Xenophobia, dodgy hair, a pinch of rhetoric and billions of dollars. Do presidential campaigns sound like Heston Blumenthal recipes to anyone else?
How do you become President of the United States? Well, you have to be American, or at least keep the Birthers off your trail if you aren’t, and you’ll probably need some spare cash – let’s say $1 billion. Now that’s sorted, how do you convince Americans you’re the person to run the country? The answer is rhetoric – a sort of fancy wrapping paper for your words of wisdom. However, this tradition of gaining support through intelligent, skilful oration coupled with elegant policy explanation is currently being revolutionised by our dear American cousin: Donald Trump.
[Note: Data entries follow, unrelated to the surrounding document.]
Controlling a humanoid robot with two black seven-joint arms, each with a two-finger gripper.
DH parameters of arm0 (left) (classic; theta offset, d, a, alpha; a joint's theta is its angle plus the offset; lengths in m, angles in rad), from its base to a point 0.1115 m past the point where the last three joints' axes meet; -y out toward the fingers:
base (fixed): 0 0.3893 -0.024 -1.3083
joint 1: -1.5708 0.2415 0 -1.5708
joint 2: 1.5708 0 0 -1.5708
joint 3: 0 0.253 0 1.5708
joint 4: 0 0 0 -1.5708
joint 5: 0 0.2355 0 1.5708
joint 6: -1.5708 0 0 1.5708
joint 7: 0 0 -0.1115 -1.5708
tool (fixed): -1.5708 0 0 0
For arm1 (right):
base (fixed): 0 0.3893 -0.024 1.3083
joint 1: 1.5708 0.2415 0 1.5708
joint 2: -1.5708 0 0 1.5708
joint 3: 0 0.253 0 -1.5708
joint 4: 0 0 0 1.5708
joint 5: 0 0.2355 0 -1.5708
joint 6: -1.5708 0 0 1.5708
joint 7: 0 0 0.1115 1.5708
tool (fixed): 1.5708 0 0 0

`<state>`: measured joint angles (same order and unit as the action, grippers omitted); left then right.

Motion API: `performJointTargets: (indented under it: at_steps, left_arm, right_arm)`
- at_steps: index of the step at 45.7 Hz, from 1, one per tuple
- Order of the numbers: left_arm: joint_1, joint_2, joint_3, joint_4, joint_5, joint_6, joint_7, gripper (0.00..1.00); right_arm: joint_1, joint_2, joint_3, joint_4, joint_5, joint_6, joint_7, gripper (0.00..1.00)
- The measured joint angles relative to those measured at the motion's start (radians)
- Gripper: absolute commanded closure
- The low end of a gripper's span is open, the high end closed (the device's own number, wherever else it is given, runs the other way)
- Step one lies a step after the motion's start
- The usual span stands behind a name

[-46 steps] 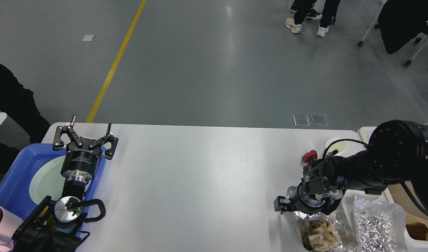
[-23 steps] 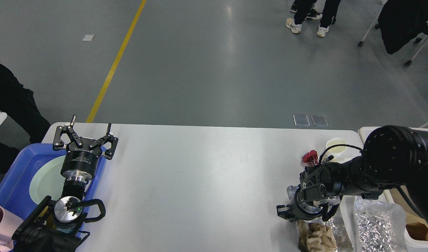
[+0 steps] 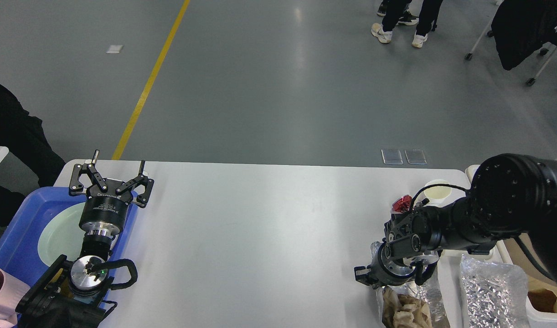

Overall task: Tidy desktop
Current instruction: 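Lift the foil snack bag and drop it into the white bin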

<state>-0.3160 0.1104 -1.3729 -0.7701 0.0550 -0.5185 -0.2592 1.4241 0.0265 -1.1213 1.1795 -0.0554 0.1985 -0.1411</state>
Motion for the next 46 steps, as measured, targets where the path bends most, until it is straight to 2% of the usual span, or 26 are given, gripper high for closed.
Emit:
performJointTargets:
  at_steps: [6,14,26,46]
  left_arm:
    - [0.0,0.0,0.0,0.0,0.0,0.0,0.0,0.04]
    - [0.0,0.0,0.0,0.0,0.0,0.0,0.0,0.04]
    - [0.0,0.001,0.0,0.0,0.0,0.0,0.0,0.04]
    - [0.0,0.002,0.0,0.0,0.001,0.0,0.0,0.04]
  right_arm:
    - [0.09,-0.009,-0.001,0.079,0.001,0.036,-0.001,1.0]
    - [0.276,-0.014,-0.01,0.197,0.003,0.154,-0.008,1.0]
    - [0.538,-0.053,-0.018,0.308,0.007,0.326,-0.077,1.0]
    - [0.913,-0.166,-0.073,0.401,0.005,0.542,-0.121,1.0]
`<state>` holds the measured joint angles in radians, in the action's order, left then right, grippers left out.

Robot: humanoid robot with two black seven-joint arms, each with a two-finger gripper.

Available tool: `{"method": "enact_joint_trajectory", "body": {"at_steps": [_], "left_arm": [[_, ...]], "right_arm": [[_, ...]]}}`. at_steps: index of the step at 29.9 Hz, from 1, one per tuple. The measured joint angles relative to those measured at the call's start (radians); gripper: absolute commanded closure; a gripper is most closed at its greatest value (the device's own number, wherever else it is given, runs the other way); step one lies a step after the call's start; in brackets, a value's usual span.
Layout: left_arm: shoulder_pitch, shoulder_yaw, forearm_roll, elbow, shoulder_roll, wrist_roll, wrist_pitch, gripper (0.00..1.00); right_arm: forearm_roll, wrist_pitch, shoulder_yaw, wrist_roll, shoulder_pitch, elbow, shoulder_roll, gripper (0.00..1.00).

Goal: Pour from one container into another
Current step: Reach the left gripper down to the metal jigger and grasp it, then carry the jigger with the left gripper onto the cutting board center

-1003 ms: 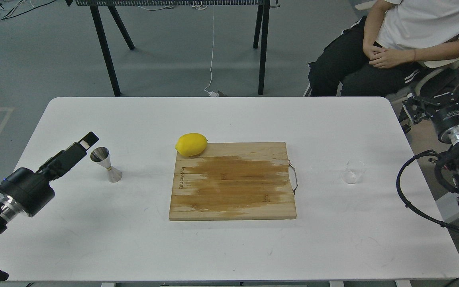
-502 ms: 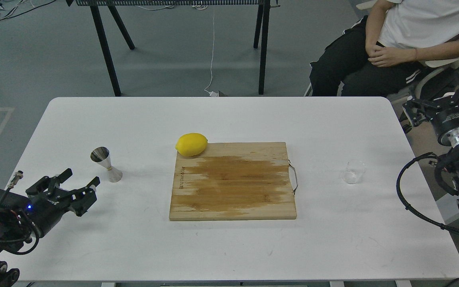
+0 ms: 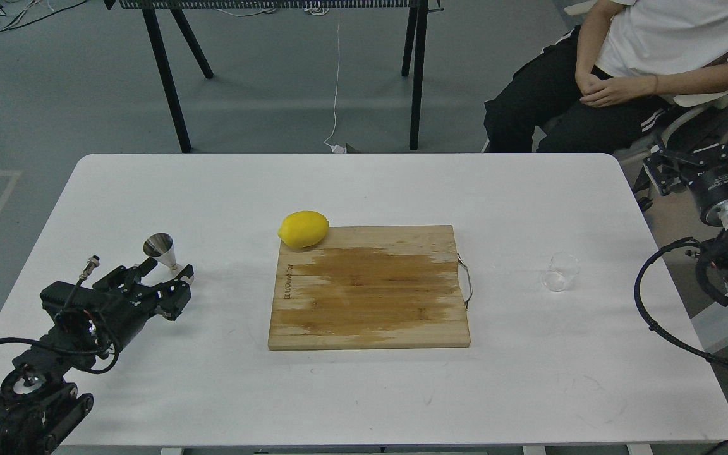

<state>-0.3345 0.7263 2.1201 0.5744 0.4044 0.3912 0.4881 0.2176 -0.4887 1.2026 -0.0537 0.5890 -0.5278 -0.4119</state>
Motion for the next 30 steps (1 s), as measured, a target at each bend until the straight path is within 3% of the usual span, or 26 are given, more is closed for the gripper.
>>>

Trump’s idea of rhetoric is to come across as being as useful as a wet towel. But then again, at least the shoddy presentation matches the shoddy interior. He likes to say exactly what he’s thinking, something politicians really aren’t used to.
In simple terms, he’s just spinning relatable home truths that even the most casual bigot can agree with. He’s called Mexicans rapists, threatened to ban Muslims, and apparently he isn’t a massive fan of women either. ‘At last’, they rejoice, ‘an ordinary multi-billionaire who understands the real me.’
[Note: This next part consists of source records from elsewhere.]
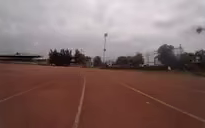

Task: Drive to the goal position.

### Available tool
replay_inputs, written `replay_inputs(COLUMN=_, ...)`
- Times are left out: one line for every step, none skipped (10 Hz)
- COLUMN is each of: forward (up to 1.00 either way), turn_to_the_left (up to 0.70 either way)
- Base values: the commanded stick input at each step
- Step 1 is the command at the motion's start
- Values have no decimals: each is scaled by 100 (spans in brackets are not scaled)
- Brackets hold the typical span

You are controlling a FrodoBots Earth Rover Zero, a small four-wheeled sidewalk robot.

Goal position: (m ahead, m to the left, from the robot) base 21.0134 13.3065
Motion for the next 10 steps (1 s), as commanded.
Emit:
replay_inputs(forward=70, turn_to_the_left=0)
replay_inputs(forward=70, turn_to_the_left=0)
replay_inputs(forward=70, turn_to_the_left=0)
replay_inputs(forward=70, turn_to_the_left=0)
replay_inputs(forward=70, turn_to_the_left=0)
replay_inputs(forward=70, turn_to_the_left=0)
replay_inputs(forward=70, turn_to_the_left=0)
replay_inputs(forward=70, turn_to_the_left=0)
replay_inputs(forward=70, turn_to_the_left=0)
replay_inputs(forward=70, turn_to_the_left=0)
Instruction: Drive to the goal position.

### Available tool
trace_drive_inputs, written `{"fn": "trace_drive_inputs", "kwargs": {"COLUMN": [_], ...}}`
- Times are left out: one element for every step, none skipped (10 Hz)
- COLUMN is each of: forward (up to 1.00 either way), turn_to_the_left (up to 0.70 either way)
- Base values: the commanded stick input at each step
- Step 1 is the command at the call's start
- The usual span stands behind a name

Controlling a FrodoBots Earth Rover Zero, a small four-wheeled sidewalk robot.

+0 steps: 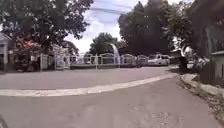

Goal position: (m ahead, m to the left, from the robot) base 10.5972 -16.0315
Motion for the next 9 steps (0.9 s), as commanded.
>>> {"fn": "trace_drive_inputs", "kwargs": {"forward": [1.00, 1.00, 1.00, 1.00, 1.00, 1.00, 1.00, 1.00, 1.00], "turn_to_the_left": [-0.40, -0.40, -0.40, -0.40, -0.40, -0.40, -0.40, -0.40, -0.40]}}
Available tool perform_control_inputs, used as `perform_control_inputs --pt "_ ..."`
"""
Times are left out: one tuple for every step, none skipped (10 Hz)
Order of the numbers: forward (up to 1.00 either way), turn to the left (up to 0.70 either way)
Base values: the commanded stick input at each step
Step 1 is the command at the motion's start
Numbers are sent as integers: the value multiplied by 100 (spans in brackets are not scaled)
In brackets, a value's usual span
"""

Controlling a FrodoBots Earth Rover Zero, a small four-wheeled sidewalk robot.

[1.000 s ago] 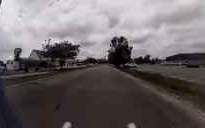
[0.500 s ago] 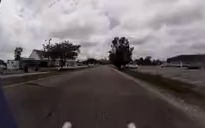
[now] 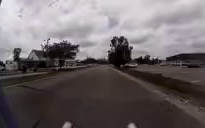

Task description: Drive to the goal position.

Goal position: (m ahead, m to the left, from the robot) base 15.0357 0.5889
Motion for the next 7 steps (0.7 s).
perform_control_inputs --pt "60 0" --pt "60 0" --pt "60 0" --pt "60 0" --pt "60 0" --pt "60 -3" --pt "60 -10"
You see, Trump doesn’t need to awkwardly hold a baby until it cries to make people like him, nor does he have to explain his policies. And you know what, we should thank him. He’s the most effective tool we’ve had against racism in history. Think about it, he repeatedly gathers all the racists off the street in multiple cities as they flock to hear his speeches. Minorities all over the country can’t wait until The Donald turns up in their state: it’s a holiday from ignorance and intolerance. If only there was a way of making that thing on his head live with enough current to zap all the bigots like flies.
With Trump, sure, you get a botched form of gift wrap that didn’t make the quality check and gets sold at half price in your local supermarket chain. But at least he doesn’t pretend. And besides, it was either this, or a bankrupt farmer from a parallel universe moaning about the good old days in a mid-Western bar. Your choice.